Raspberry Almond Spiral Biscuits
This recipe makes 12 servings
Nutritional Info |
|
|---|---|
| Per biscuit: about | - |
| cal | 227 |
| pro | 4 g |
| total fat | 10 g |
| sat. fat | 6 g |
| carb | 30 g |
| fibre | 1 g |
| chol | 39 mg |
| sodium | 295 mg |
| % RDI: | - |
| calcium | 6 |
| iron | 10 |
| vit A | 8 |
| vit C | 2 |
| folate | 26 |
You can bake these biscuits right from the freezer on Christmas morning. Serve with cream cheese and raspberry jam.
Ingredients
- 2-1/2 cups all-purpose flour
- 2 tbsp granulated sugar
- 2-1/2 tsp baking powder
- 1/2 tsp baking soda
- 1/2 tsp salt
- 1/2 cup cold butter, cubed
- 1 cup buttermilk
- 1 egg
- 3 tbsp seedless raspberry jam
- 1/4 cup sliced almonds
- Glaze:
- 1/4 cup icing sugar
- 4 tsp whipping cream
- 1 dash almond extract
Preparation
In bowl, whisk together flour, sugar, baking powder, baking soda and salt. Using pastry blender or 2 knives, cut in butter until mixture resembles coarse crumbs. In small bowl, whisk buttermilk with egg; add to flour mixture, stirring with fork to make soft dough. With floured hands, pat into rectangle.
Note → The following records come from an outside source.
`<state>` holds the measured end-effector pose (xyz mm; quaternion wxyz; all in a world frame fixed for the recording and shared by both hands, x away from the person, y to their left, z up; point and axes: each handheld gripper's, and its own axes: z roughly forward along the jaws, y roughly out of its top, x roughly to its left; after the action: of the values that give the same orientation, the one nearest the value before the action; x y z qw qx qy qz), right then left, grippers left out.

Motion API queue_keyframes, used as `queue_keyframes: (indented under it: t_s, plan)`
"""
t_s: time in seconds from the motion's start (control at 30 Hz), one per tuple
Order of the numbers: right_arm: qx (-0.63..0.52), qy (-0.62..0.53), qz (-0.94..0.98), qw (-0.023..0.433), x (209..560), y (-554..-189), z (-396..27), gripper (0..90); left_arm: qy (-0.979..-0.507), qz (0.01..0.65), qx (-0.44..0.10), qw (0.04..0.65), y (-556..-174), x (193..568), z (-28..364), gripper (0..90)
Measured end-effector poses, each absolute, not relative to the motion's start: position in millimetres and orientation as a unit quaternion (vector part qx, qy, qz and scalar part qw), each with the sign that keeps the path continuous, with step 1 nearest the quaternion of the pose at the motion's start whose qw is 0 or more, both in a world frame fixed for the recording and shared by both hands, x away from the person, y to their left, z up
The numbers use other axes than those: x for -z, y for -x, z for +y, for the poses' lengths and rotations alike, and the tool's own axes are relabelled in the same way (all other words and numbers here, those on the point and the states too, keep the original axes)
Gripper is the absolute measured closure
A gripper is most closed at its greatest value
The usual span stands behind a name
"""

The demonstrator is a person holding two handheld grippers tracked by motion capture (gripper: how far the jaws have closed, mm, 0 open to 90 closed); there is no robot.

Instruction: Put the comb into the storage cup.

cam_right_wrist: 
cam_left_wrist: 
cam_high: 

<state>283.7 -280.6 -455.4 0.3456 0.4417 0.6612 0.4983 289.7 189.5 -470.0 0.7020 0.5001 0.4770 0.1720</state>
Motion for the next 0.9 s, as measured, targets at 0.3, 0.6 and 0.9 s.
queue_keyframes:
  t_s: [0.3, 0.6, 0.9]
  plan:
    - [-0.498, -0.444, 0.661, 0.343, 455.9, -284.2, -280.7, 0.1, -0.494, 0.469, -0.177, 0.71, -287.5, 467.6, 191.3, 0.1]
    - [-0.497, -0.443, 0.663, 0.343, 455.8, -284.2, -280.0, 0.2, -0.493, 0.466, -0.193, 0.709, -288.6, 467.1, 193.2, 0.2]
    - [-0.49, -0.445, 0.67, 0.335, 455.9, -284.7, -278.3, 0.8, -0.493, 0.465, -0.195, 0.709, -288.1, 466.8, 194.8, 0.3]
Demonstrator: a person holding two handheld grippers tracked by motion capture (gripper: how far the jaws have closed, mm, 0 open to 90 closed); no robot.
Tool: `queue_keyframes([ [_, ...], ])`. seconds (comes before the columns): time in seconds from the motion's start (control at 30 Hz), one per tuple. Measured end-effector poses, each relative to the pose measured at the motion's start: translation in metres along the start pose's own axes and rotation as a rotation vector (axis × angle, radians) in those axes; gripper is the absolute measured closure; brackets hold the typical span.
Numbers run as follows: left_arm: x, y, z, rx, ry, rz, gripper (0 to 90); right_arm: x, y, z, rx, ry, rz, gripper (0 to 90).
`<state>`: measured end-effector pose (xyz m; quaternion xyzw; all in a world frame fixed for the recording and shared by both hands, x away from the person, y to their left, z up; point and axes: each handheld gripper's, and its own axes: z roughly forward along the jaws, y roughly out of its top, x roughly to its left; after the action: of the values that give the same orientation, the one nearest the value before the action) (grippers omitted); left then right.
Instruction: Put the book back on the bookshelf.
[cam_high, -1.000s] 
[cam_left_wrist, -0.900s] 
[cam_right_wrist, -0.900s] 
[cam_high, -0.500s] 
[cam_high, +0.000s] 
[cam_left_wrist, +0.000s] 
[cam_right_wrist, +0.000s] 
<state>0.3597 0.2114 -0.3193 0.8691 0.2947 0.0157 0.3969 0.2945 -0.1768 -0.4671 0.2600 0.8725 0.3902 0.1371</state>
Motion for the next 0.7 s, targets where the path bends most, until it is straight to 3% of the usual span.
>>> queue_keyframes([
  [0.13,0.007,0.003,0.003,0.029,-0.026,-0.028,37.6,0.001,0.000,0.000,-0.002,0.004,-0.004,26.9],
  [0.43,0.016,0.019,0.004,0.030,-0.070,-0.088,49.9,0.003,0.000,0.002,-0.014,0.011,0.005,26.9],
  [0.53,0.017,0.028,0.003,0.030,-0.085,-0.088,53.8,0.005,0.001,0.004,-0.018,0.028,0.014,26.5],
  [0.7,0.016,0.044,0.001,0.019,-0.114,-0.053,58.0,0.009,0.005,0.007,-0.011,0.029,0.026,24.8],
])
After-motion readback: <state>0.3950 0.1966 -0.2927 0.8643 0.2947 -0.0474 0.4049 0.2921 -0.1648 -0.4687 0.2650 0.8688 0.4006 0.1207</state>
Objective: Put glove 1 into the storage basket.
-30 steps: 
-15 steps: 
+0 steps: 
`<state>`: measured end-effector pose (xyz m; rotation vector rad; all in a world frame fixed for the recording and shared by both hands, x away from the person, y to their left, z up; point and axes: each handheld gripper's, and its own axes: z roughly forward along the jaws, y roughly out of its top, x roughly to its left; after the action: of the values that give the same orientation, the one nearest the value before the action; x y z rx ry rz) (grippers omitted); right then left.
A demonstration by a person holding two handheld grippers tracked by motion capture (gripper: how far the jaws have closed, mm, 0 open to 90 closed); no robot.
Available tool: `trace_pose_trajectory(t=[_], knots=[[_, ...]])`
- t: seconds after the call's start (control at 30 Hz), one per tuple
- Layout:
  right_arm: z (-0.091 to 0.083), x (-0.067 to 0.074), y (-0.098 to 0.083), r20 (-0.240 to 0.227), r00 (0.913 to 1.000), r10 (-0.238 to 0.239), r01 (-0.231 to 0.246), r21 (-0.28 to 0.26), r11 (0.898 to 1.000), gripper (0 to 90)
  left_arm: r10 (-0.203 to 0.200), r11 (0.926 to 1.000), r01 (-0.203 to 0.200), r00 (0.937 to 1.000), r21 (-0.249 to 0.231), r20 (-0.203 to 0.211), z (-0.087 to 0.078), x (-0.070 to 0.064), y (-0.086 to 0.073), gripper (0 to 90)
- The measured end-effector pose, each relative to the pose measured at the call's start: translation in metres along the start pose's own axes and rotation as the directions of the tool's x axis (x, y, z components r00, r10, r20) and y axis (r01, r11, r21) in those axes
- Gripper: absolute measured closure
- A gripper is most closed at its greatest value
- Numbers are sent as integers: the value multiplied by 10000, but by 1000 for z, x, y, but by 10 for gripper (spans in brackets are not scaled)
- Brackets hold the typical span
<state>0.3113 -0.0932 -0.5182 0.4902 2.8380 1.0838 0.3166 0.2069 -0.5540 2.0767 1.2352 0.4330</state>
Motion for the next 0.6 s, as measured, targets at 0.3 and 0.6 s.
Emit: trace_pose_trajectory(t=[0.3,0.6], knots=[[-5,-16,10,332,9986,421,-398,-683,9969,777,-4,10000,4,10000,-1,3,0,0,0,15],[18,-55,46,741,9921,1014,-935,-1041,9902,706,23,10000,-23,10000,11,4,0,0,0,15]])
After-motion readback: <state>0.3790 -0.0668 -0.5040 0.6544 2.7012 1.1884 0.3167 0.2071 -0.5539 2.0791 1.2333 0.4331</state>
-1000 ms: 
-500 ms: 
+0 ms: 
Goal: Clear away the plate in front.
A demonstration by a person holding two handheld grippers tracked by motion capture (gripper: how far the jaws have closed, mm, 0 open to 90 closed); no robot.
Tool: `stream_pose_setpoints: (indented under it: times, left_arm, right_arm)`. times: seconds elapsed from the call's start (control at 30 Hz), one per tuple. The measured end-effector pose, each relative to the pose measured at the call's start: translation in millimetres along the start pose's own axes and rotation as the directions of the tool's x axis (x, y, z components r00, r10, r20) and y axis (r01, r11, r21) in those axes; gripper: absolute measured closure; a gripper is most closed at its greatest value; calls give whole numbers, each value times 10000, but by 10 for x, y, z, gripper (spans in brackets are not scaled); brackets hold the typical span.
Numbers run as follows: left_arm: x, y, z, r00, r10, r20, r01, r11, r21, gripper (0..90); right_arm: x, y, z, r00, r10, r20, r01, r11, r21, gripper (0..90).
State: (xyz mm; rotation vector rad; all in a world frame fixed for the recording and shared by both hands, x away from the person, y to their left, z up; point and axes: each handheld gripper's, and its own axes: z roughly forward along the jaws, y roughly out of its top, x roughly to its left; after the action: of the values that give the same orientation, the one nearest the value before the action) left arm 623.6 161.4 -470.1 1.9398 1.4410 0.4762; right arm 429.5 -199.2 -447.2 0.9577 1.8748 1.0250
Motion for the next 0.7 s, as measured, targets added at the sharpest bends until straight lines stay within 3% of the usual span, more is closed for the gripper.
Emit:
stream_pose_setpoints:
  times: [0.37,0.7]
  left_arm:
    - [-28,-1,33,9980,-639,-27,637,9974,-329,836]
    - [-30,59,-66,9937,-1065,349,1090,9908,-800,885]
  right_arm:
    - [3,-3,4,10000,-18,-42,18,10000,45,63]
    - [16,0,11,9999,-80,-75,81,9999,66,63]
Turn out dough onto floured surface; roll out to 10- x 6-inch (25 x 15 cm) rectangle. Spread with raspberry jam, leaving 1/2-inch (1 cm) border at 1 long side. Sprinkle with half of the almonds. Starting at long side with filling, roll up dough; pinch edge to seal. Using serrated knife, cut into 12 slices. Arrange, cut side down, in prepared pan. Sprinkle with remaining almonds. (Make-ahead: Wrap with plastic wrap then heavy-duty foil; freeze for up to 2 weeks. Increase baking time by about 10 minutes.) Bake in centre of 400°F (200°C) oven until golden, about 20 minutes. Remove from pan to rack. Let cool for 15 minutes.
Glaze: In bowl, whisk together icing sugar, cream and almond extract; drizzle over warm biscuits.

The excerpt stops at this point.